WORK INSTRUCTIONS >>
Your reply should consist of one number: how many lines below contain "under".

+++ INFORMATION PROVIDED +++

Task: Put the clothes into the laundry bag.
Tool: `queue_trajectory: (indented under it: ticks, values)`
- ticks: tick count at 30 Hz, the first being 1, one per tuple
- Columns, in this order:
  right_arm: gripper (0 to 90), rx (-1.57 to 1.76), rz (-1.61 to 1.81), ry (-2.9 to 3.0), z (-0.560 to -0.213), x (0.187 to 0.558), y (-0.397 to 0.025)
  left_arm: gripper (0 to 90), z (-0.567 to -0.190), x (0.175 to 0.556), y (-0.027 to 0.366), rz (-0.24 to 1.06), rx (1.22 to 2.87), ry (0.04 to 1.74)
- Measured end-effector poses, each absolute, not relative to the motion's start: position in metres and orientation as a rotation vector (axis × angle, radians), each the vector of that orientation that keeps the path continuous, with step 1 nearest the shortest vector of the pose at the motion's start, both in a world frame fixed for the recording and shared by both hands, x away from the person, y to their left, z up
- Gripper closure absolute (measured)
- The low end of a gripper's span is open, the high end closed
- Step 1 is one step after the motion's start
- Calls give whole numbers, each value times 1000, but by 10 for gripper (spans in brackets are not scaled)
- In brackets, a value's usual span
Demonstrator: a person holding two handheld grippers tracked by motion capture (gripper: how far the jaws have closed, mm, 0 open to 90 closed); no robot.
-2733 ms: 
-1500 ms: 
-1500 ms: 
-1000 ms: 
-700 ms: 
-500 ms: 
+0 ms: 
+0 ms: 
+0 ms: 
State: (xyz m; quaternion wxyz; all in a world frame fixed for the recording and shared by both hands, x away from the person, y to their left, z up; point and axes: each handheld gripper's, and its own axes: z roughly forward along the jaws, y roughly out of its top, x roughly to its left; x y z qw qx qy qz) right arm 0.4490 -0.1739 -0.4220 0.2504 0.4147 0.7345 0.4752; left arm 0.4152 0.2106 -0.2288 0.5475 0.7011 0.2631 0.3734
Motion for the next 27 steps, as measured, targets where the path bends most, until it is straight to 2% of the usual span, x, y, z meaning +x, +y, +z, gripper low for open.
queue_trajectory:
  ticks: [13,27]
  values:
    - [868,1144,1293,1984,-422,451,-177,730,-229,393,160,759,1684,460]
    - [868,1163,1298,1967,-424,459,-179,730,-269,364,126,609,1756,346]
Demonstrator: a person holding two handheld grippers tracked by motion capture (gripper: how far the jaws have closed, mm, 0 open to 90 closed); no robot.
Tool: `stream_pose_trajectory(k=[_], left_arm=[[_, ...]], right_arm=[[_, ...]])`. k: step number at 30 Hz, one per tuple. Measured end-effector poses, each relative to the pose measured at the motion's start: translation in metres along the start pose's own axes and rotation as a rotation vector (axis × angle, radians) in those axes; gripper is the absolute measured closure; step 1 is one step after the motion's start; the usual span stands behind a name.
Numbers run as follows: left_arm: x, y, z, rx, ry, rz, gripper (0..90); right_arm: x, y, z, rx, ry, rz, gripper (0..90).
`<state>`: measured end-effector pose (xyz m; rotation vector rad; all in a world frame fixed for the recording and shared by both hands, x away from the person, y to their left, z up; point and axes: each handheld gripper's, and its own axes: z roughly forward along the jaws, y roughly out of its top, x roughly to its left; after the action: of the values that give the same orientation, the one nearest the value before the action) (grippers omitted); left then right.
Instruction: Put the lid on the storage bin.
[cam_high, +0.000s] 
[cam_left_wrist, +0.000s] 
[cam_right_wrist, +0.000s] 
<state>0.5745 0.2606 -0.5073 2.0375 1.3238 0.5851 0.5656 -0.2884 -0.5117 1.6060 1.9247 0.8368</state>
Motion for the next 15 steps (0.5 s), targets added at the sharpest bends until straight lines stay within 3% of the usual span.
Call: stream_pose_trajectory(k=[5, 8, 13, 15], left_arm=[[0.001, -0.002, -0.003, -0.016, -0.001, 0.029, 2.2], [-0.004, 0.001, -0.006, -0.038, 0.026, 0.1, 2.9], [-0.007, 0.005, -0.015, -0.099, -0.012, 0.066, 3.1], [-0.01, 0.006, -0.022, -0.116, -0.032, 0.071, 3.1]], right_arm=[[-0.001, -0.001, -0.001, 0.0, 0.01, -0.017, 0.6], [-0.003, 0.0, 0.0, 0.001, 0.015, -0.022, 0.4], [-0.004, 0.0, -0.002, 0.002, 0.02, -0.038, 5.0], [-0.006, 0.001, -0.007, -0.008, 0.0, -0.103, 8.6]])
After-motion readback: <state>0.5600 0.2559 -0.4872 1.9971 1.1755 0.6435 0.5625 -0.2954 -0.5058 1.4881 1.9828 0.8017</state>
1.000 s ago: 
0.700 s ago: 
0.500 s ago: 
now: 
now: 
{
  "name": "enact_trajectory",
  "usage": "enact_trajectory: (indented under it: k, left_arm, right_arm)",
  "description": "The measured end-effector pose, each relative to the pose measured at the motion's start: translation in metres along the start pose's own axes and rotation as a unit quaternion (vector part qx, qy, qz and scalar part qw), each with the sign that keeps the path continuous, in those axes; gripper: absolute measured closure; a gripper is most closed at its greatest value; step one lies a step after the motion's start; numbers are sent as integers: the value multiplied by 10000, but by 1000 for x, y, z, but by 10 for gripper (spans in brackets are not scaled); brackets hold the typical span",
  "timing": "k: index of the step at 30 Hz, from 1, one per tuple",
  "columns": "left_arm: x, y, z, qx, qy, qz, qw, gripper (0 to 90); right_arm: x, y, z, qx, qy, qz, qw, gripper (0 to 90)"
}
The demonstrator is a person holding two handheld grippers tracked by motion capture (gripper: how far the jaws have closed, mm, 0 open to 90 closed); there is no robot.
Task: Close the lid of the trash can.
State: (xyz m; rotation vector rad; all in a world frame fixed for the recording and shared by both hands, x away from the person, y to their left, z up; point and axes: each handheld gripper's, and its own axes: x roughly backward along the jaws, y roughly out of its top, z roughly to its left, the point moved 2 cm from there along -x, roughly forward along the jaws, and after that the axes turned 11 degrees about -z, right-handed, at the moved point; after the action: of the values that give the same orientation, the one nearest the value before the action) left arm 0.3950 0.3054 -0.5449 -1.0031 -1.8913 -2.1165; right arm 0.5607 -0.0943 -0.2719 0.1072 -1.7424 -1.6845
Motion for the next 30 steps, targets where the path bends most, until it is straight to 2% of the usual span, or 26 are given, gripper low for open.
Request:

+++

SOLUTION >>
2